Janice Williams Loves Austin And sometimes I write about it.

December 27, 2013

Slipping Back

Filed under: At home — Janice @ 10:29 pm

I guess I didn’t succeed in the “Holidailies” since there’s been a few days of gap since I wrote last. I certainly didn’t expect it myself.

These 2 things may be completely unrelated (though I doubt it), but I’ve been going through physical therapy for a bum knee for the last few weeks. Lots and lots of exercises to strengthen both knees and help my balance. I was at the PT place on Thursday last week. On Saturday I did some Christmas shopping on glorious South Congress. It was a really beautiful day for it after pouring rain that morning. I had on good solid athletic shoes because I knew I needed to be sturdy on my feet. But, somehow, during the day, my hip just started hurting like it has never hurt before. And there was some pain in my thigh, and knee (not the bum knee, the “good” knee), and around to the shin. I kept shaking it out and stretching it, thinking it was just crooked or something, but it was not going away. I didn’t want to cut my shopping short because we were having such a good day, but eventually we called it a day and I went home.

Let’s just fast-forward to today and totally skip the week of bronchitis and wheezy lungs and croupy cough I’ve had (that has NOTHING to do with the leg). I have a pinched nerve in my back. Never in my life have I had such a thing. And I wouldn’t wish this on anyone except maybe my worst enemies (I have a list if you’d like to see). Seven full days of not being able to walk normally or roll over in bed without a scream.

We were traveling on two of the days and then we had Christmas Eve and Christmas Day, so finally yesterday I was able to call my PT place and say, “Get me in, NOW.” A great PT worked on me for an hour and got a little bit of mobility into the leg, but didn’t do a lot for the pain. Back this morning for more torture, I mean treatment, and I’ll be back Monday. Now everything I read on the Internet makes it sound like a pinched nerve is just something you treat and live with and isn’t really fixable. I certainly hope that is not the case or I am going to turn into a 300-pound woman because I won’t be able to move across the room.

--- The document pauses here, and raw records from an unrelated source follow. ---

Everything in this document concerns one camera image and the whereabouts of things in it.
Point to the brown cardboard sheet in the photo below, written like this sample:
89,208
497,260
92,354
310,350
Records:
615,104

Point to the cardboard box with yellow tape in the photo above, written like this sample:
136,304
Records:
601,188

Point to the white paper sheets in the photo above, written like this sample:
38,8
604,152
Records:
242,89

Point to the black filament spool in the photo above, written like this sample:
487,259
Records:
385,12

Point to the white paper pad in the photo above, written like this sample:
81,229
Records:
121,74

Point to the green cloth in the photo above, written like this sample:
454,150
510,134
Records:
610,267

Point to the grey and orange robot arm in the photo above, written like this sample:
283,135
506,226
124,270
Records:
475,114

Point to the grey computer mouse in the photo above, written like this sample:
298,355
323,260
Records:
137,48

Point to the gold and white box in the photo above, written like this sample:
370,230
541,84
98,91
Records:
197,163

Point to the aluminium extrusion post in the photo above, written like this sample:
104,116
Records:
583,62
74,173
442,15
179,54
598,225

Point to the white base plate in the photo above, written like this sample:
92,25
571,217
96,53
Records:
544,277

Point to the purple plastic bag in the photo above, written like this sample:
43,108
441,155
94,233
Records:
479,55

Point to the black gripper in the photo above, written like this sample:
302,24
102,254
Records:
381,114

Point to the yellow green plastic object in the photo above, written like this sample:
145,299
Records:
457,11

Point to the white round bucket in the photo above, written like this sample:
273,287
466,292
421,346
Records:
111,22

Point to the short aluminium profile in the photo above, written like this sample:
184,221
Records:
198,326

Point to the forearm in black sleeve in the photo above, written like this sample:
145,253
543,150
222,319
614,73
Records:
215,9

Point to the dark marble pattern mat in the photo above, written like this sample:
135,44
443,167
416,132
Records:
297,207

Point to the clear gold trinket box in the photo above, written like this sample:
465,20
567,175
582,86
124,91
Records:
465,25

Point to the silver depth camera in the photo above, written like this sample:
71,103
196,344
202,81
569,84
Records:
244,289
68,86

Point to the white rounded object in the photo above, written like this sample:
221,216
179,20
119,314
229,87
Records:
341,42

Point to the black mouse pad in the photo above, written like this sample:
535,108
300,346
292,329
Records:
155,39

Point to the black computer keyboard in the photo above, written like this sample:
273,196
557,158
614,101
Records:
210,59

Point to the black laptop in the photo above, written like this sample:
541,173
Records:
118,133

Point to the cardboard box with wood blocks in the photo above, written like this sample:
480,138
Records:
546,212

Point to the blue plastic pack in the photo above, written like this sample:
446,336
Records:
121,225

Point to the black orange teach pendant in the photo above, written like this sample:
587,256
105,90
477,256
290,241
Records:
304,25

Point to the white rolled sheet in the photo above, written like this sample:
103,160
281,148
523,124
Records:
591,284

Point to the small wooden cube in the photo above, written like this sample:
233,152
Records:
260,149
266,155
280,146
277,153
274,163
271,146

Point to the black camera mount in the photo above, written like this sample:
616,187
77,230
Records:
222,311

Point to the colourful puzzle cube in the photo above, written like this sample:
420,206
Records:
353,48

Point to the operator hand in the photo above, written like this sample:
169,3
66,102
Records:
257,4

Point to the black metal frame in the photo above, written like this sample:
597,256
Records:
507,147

I’d like to be that brave, smiling-through-the-pain kind of person, but I don’t think that will ever be me. I am cussing and yelping with every step. Today she did show me the positions that will pinch the nerve the least and give me the least pain so I’m sticking to them. Of course, I now walk like an old crone. I’m hoping for better things tomorrow and by Monday. At least with the bronchitis calmed down I am feeling more like writing and WILL get back in the Holidailies spirit.